- **Problem**
Look through the material below. Copy each line that contains the string "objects".
[[ Available records, beginning ]]
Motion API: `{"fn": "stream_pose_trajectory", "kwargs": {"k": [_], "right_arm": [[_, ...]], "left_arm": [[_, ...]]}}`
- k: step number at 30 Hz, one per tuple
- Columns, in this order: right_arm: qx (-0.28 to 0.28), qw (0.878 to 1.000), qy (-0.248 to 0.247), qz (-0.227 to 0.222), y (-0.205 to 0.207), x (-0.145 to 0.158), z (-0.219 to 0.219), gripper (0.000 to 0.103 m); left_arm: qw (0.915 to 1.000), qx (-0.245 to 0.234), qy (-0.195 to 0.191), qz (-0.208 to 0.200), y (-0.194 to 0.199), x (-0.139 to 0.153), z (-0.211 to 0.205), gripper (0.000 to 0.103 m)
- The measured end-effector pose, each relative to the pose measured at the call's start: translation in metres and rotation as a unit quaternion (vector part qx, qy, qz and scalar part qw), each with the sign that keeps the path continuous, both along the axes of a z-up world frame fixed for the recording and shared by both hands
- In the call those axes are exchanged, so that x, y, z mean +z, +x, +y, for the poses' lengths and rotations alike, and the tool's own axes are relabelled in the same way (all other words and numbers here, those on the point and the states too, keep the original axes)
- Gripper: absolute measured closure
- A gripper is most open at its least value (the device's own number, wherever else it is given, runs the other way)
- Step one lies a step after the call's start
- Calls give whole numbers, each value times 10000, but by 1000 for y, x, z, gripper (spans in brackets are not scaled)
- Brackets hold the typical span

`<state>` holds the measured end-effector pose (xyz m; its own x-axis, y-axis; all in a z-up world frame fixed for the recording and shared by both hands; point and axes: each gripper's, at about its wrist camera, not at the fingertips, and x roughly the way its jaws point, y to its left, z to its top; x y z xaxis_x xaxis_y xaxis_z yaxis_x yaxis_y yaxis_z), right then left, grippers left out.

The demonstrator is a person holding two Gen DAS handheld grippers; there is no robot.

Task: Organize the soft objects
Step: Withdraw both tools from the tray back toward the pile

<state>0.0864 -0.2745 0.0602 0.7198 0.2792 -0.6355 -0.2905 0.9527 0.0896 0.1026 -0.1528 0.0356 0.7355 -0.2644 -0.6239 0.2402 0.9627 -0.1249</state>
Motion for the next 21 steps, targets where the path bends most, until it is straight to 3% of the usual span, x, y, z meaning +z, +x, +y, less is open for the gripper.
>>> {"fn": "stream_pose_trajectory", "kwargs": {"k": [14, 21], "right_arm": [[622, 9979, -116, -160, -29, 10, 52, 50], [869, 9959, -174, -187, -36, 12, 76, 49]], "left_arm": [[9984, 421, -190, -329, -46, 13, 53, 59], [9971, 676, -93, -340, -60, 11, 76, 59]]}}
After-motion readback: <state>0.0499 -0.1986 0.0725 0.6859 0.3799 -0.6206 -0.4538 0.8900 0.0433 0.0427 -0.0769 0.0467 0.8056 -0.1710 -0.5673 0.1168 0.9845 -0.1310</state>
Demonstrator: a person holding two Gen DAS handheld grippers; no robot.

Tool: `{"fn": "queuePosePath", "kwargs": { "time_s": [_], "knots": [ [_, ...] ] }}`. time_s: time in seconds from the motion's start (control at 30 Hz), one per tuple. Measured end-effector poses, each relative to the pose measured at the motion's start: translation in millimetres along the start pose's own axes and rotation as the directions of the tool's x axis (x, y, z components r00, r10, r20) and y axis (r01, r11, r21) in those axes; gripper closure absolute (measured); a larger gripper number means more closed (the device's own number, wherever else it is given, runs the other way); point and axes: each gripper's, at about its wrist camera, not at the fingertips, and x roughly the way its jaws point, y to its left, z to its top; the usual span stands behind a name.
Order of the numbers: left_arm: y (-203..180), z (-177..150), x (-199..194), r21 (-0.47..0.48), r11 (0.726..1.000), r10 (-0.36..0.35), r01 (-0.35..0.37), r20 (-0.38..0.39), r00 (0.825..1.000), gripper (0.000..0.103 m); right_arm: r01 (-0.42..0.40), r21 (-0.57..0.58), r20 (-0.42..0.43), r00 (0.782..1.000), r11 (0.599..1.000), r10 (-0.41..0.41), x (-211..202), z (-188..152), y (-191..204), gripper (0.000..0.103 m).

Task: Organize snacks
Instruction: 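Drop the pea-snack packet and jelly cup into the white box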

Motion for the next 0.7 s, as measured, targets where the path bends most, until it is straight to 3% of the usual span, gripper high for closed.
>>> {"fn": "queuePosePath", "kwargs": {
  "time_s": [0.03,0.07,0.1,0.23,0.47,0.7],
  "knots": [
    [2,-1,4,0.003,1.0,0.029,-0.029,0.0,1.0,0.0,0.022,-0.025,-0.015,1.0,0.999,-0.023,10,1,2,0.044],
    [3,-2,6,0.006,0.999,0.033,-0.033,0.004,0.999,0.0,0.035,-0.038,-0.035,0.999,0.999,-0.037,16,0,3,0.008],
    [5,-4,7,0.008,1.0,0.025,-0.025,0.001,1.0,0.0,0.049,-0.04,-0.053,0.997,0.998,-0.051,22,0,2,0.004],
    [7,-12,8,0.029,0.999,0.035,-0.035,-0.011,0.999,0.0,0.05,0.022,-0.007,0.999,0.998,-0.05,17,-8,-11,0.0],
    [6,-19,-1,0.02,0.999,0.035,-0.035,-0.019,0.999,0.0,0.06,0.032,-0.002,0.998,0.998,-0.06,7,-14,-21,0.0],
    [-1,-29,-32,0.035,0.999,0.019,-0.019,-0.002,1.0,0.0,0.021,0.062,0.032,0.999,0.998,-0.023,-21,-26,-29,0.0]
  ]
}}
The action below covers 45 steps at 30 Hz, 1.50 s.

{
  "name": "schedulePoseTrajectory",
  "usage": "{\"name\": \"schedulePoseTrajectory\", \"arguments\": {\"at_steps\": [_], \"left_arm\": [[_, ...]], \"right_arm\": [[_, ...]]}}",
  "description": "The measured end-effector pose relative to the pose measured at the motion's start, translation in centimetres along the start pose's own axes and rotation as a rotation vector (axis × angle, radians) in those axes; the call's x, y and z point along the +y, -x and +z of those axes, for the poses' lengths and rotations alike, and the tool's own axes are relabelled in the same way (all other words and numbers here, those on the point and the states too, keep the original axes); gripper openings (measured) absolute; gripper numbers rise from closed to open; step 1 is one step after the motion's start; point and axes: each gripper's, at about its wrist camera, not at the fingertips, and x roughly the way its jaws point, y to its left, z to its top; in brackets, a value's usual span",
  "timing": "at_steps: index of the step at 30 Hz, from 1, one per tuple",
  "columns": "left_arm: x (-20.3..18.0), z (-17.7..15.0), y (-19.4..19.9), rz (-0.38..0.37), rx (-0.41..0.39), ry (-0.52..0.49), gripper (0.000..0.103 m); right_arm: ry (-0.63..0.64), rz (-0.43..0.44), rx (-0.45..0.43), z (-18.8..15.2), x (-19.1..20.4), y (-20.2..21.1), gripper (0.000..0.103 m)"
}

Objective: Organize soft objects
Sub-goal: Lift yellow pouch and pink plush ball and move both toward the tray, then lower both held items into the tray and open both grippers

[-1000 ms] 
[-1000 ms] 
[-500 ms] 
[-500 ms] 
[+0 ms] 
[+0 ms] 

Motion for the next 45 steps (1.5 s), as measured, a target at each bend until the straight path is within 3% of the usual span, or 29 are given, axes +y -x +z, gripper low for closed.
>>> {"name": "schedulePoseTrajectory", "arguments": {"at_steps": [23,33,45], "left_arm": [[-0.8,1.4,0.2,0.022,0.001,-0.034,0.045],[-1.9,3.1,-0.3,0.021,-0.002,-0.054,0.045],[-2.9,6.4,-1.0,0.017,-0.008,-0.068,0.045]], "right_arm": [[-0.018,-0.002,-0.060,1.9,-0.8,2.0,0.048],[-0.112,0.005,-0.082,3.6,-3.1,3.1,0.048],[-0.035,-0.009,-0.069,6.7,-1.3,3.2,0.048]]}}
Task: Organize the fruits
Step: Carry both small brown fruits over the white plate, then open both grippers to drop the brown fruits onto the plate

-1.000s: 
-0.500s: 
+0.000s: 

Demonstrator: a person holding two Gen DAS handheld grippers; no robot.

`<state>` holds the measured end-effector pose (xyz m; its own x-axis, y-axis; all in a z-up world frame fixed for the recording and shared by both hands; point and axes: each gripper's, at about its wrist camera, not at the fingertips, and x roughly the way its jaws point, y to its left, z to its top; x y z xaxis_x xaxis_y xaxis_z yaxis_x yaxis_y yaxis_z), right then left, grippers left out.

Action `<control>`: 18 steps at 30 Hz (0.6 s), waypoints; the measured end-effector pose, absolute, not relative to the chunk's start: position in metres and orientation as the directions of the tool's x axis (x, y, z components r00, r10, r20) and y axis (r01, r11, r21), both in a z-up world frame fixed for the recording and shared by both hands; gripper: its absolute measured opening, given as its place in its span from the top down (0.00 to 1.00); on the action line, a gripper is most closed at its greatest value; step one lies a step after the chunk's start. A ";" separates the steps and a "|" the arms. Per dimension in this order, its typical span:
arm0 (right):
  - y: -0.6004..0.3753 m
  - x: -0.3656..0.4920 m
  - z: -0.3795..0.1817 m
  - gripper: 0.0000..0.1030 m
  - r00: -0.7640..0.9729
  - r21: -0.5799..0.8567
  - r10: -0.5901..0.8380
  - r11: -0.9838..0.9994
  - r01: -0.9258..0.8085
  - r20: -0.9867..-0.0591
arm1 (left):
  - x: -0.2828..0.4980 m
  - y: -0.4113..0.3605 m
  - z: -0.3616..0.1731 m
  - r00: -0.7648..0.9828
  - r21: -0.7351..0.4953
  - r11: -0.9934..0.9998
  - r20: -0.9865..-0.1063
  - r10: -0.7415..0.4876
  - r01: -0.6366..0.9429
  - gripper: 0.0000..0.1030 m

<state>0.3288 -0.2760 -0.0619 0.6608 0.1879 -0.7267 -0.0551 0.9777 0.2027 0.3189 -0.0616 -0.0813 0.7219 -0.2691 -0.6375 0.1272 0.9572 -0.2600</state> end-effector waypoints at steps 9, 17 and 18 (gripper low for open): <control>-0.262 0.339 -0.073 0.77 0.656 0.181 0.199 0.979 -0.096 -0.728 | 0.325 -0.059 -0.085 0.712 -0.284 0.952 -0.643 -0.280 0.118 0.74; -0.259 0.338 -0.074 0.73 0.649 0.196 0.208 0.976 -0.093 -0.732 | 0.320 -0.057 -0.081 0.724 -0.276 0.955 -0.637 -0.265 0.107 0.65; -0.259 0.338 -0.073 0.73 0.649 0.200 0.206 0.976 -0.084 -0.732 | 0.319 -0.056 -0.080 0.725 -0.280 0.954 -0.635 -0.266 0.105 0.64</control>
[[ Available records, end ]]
- **Task solution**
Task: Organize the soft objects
Objective: Organize soft objects

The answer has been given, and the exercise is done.